# Work task:
Taking the first line of the listing as the start and the line containing "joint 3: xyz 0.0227" as the end, reproduce everything in between exactly, both ends included.

------------------------------------

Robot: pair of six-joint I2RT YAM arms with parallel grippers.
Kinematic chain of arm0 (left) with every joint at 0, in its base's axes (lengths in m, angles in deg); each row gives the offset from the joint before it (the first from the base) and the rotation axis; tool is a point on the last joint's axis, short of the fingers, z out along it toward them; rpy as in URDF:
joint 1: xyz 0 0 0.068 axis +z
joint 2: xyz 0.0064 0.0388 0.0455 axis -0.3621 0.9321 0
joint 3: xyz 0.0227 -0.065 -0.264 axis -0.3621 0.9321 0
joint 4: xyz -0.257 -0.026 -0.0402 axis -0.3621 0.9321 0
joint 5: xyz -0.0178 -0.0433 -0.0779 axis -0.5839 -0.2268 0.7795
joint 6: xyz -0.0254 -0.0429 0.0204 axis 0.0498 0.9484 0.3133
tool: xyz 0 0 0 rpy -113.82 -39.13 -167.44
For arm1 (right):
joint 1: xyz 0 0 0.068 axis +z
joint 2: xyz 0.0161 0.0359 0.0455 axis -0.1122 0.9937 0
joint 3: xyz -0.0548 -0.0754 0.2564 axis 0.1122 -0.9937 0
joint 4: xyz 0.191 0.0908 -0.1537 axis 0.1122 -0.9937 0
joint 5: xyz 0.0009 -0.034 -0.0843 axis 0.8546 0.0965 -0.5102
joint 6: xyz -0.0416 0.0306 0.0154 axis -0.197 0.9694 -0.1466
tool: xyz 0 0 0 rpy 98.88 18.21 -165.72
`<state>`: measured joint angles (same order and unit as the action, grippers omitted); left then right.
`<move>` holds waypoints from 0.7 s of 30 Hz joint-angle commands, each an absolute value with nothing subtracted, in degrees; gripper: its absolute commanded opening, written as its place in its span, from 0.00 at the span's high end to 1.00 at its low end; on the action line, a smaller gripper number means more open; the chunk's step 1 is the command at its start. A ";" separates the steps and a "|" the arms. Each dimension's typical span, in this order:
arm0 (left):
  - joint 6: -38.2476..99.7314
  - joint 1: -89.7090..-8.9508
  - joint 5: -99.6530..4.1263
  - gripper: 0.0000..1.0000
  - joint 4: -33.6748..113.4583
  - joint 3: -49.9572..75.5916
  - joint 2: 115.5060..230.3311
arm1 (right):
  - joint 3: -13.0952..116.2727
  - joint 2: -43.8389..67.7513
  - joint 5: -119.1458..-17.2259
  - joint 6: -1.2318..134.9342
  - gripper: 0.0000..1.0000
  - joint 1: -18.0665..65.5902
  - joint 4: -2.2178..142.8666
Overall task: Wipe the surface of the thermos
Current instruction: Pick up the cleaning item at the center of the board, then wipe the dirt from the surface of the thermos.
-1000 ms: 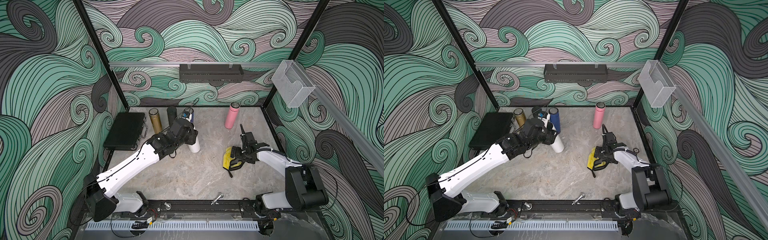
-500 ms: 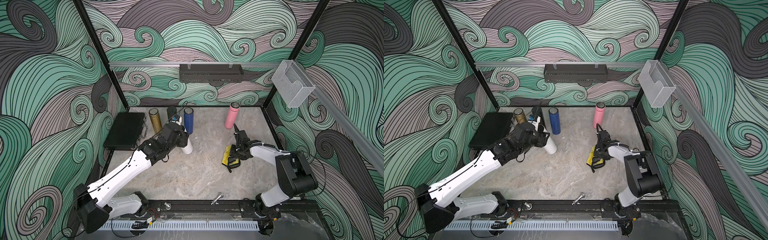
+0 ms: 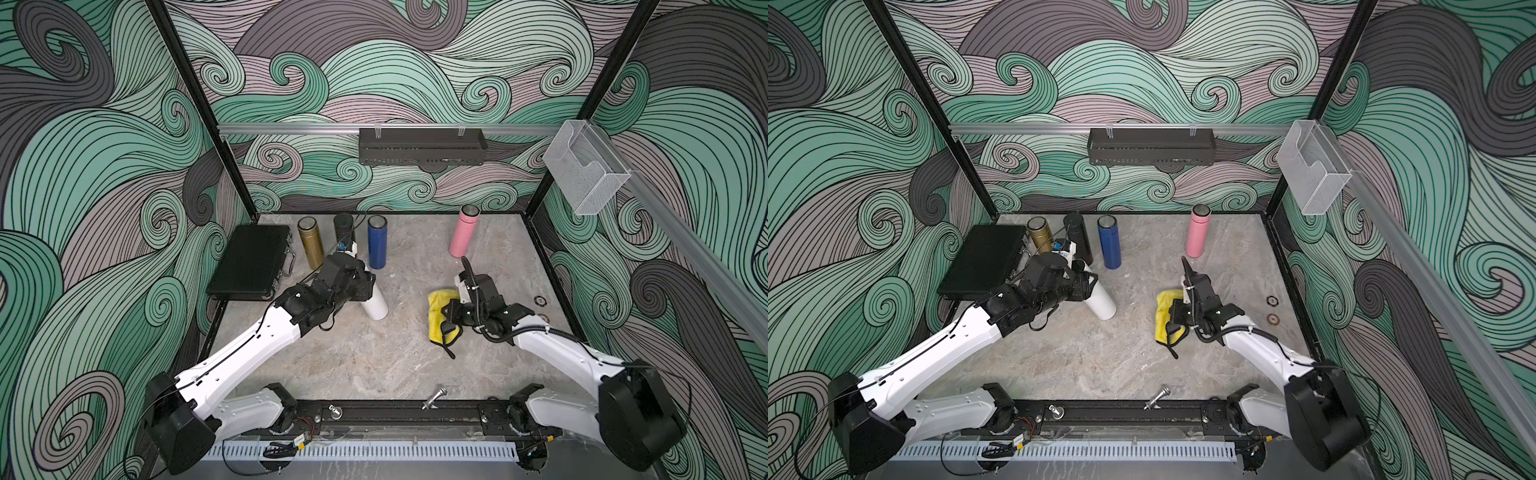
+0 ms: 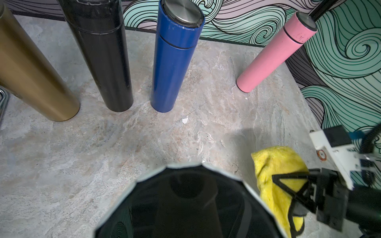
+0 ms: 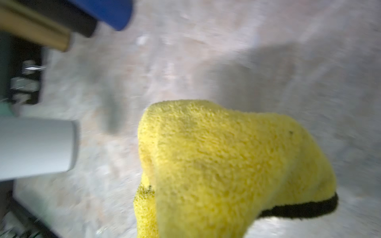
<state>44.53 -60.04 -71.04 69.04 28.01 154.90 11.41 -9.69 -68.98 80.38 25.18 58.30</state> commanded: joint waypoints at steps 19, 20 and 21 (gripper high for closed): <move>53.16 -59.46 -64.82 1.00 62.04 23.91 152.21 | 20.43 4.64 -85.46 83.45 1.00 46.80 67.63; 53.29 -59.46 -65.06 1.00 62.31 23.79 152.12 | 19.20 3.42 -86.44 83.65 1.00 47.35 67.24; 53.61 -59.46 -65.37 1.00 62.65 23.70 152.07 | 18.57 2.18 -87.23 83.46 1.00 47.93 66.90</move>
<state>51.76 -58.90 -67.76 67.36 27.97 154.85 20.83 4.10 -81.62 81.52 46.75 70.24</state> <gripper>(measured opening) 0.622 0.109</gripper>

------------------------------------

# Task solution:
Robot: pair of six-joint I2RT YAM arms with parallel grippers.
Kinematic chain of arm0 (left) with every joint at 0, in its base's axes (lengths in m, angles in deg); each row gives the offset from the joint before it (the first from the base) and the rotation axis; tool is a point on the last joint's axis, short of the fingers, z out along it toward them; rpy as in URDF:
joint 1: xyz 0 0 0.068 axis +z
joint 2: xyz 0.0064 0.0388 0.0455 axis -0.3621 0.9321 0
joint 3: xyz 0.0227 -0.065 -0.264 axis -0.3621 0.9321 0

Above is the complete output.